> **Exercise instructions**:
Beginning with the line that contains "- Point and", reproduce the remaining lines of the material exactly, up to and including the last one, but no pictures.

══ Dataset section ══

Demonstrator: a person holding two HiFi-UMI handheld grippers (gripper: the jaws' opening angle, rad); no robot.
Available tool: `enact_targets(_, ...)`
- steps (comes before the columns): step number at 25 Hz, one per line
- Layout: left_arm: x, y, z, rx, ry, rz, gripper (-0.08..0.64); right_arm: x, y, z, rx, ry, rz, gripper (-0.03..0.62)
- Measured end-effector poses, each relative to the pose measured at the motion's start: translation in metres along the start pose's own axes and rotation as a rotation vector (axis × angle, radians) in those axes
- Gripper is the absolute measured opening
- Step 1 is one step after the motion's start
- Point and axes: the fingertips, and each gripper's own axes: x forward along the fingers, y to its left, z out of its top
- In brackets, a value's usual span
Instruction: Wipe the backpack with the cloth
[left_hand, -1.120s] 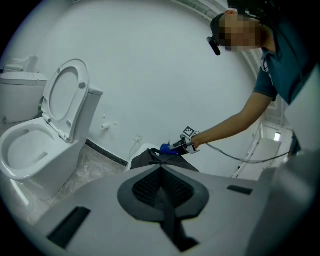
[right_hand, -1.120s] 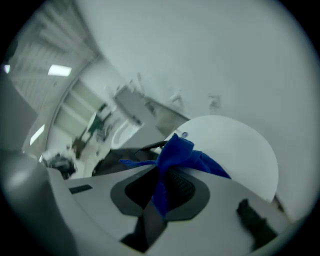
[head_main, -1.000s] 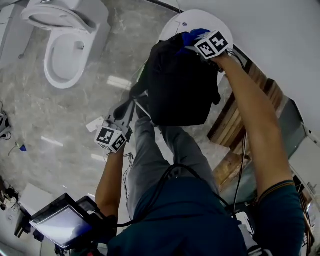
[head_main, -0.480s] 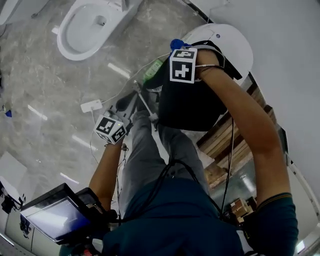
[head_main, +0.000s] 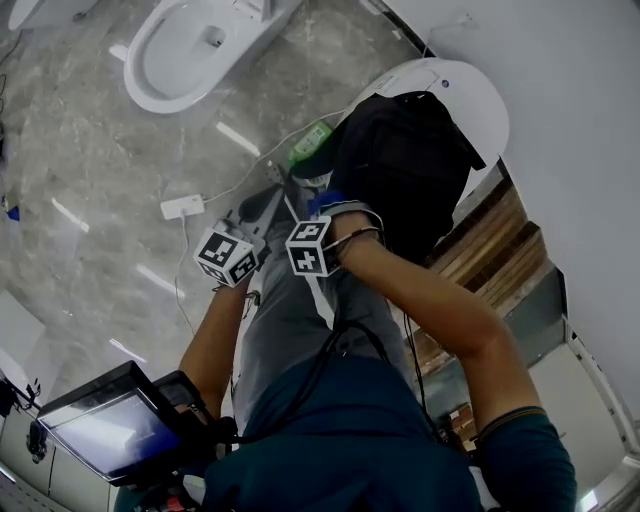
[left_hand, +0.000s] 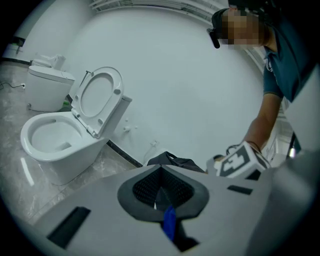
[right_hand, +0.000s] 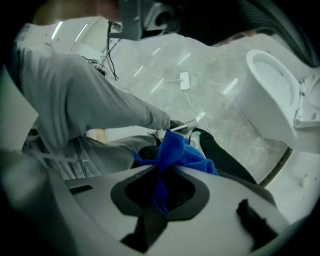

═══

> **Reply to the task**:
- Point and axes: the fingertips, and each gripper's own axes: x forward along the fingers, y to its left, z out of its top
- In brackets, a value's usual span
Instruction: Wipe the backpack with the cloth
[left_hand, -1.120s] 
[right_hand, -1.120s] 
[head_main, -1.000s] 
[head_main, -0.480s] 
[head_main, +0.000s] 
[left_hand, +0.000s] 
[right_hand, +0.000s] 

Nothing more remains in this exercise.